> _Exercise requirements_:
Set down exactly each line of the entries below, beginning at the one that contains "Could you please annotate the colourful" and ending at the last, and no others.

> _Input for this task_:
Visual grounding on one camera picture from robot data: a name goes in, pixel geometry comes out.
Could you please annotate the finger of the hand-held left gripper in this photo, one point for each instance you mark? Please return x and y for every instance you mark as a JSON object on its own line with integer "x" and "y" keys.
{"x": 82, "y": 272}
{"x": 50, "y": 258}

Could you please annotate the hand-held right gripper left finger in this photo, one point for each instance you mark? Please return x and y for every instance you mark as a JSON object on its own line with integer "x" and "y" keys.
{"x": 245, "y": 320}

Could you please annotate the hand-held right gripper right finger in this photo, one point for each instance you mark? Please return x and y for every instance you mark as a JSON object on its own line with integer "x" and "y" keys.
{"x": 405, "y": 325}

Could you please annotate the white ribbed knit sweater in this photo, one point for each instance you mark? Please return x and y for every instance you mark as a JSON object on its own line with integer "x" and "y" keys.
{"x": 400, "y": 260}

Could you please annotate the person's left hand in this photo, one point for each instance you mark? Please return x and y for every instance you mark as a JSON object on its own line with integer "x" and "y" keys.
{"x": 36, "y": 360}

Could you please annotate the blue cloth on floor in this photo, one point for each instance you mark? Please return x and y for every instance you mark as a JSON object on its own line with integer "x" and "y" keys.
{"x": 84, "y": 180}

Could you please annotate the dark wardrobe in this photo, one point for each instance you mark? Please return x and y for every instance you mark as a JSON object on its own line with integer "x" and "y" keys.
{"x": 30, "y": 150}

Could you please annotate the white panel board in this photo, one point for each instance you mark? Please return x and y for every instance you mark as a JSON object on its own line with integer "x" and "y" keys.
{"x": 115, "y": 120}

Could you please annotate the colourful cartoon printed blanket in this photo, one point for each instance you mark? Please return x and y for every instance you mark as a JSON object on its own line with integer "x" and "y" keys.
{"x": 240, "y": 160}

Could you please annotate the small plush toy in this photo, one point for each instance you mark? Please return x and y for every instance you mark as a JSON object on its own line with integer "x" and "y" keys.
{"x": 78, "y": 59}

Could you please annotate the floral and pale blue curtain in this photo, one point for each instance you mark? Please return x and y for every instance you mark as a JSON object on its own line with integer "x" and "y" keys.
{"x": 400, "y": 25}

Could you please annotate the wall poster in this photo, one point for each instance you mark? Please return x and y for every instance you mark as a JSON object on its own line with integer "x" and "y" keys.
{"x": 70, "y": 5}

> _Result_:
Could you please annotate the colourful cartoon printed blanket in this photo, one point for each instance you mark? Please return x and y for every instance you mark as a JSON object on its own line with integer "x" and "y" keys.
{"x": 240, "y": 160}

Could you please annotate the small plush toy in this photo, one point for each instance you mark? Please return x and y for every instance you mark as a JSON object on its own line with integer "x" and "y" keys.
{"x": 78, "y": 59}

Could you please annotate the floral and pale blue curtain in this photo, one point for each instance you mark? Please return x and y for every instance you mark as a JSON object on its own line with integer "x" and "y" keys.
{"x": 400, "y": 25}

Could you please annotate the wall poster in this photo, one point for each instance you mark? Please return x and y for every instance you mark as a JSON object on its own line with integer "x" and "y" keys.
{"x": 70, "y": 5}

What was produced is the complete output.